Sendhil plays the lead role of Mohinder Suresh, a genetics professor at the University of Madras whose father’s disappearance leads him to uncover a secret theory — there are people with extraordinary abilities living among us.

“It was extraordinary that I got the role,” he recollects, “because the original character was written for a 55-year-old. My agent forced me to audition for it, and when I saw the script, I was like ‘Am I in the wrong audition’.”

He was not, eventually. The show’s creator Tim Kring changed the role to fit the 30-year-old Sendhil. From a 55-year-old genetics professor, Mohinder Suresh became a professor-turned-taxi driver. “The role was such great work of script writing that I just had to do it,” he says. “It was an amazing turn of events.”

Once in, his biggest problem was his accent — he just could not get the Indian accent right. Sendhil was born in Chicago to a doctor couple originally from Bangalore, and spent most of his life there before moving on London to study acting at the Webber Douglas Academy of Dramatic Art. He was groping in the dark until he was recommended an online voicebank developed by the University of Kansas. “I could finally understand the nuances of the Indian accent,” he says.

But not before changes in the script forced him speak in Indian, Indian-British, British-Indian and finally British accents. “I had to learn and unlearn a lot,” he says.

He is quite used to the rigours of acting. Before getting small roles in other top-rated shows like Grey’s Anatomy and Numbers, Sendhil began his career as a stage actor with the Royal Shakespeare Company on West End. His first role was in A Servant of Two Masters directed by Tim Supple. “Stage is what I will enjoy the most, now and forever,” Sendhil says. “It has given me the best possible training.”

That training helped him cope with television’s demands. “If I am not shooting, I am doing publicity shoots. Aznd I am not doing that, I would be doing something else that the network wants,” he says.

It’s not that it’s all work, and no benefits. He has just started receiving fan mail, all of it from women across the US. “The only man in the pile of letters was a guy called Don from Pennsylvania,” he says. No go for the women, though. He is married to Olga Sosnovska, a Polish-British actress he met at drama school, and the couple has a one-year-old daughter. they live in Los Angeles.
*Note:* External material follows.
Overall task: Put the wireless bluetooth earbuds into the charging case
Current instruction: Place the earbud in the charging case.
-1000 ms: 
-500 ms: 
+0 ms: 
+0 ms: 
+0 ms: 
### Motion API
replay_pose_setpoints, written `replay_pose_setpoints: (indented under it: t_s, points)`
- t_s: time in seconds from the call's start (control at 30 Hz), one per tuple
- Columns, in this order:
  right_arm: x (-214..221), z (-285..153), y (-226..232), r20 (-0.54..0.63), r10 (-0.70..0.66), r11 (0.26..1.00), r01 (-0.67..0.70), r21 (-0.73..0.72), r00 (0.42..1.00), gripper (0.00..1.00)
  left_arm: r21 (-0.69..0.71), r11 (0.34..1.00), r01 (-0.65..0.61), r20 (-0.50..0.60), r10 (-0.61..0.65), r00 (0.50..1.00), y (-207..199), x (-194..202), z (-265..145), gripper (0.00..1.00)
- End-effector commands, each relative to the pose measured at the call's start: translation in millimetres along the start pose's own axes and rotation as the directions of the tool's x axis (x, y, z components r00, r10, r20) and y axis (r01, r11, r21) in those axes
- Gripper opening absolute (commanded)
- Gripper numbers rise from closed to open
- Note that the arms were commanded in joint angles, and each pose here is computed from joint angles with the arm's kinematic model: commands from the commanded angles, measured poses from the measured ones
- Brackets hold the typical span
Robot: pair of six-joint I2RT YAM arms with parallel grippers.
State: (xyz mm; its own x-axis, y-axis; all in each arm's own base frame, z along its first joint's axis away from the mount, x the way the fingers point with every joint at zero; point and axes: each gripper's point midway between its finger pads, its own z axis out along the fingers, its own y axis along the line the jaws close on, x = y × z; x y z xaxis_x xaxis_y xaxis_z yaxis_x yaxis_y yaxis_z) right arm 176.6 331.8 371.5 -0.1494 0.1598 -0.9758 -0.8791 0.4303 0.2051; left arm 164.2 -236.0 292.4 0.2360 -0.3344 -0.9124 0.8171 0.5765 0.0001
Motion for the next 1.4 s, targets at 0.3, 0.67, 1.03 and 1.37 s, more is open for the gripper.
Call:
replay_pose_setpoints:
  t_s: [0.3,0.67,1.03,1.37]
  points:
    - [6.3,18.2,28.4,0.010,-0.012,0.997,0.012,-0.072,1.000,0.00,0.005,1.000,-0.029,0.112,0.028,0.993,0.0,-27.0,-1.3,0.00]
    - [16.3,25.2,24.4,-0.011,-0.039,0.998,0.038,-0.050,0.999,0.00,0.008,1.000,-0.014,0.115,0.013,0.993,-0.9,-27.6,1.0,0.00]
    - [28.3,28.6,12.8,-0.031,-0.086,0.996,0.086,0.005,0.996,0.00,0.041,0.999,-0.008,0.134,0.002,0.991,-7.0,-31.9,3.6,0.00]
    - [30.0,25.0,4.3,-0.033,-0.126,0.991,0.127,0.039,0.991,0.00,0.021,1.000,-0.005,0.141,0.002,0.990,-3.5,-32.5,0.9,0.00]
His celebrity and proximity to Hollywood has meant that he is being approached for roles.

“People have been kind enough to offer me roles, but they need to be substantial. I think Hollywood has matured enough to offer Indian Americans roles that are mainstream. Kal Penn acted in Superman Returns, and Jay Chandrasekhar directed The Dukes of Hazzard and Beerfest. I guess it is a matter of time now before we do a starring role.”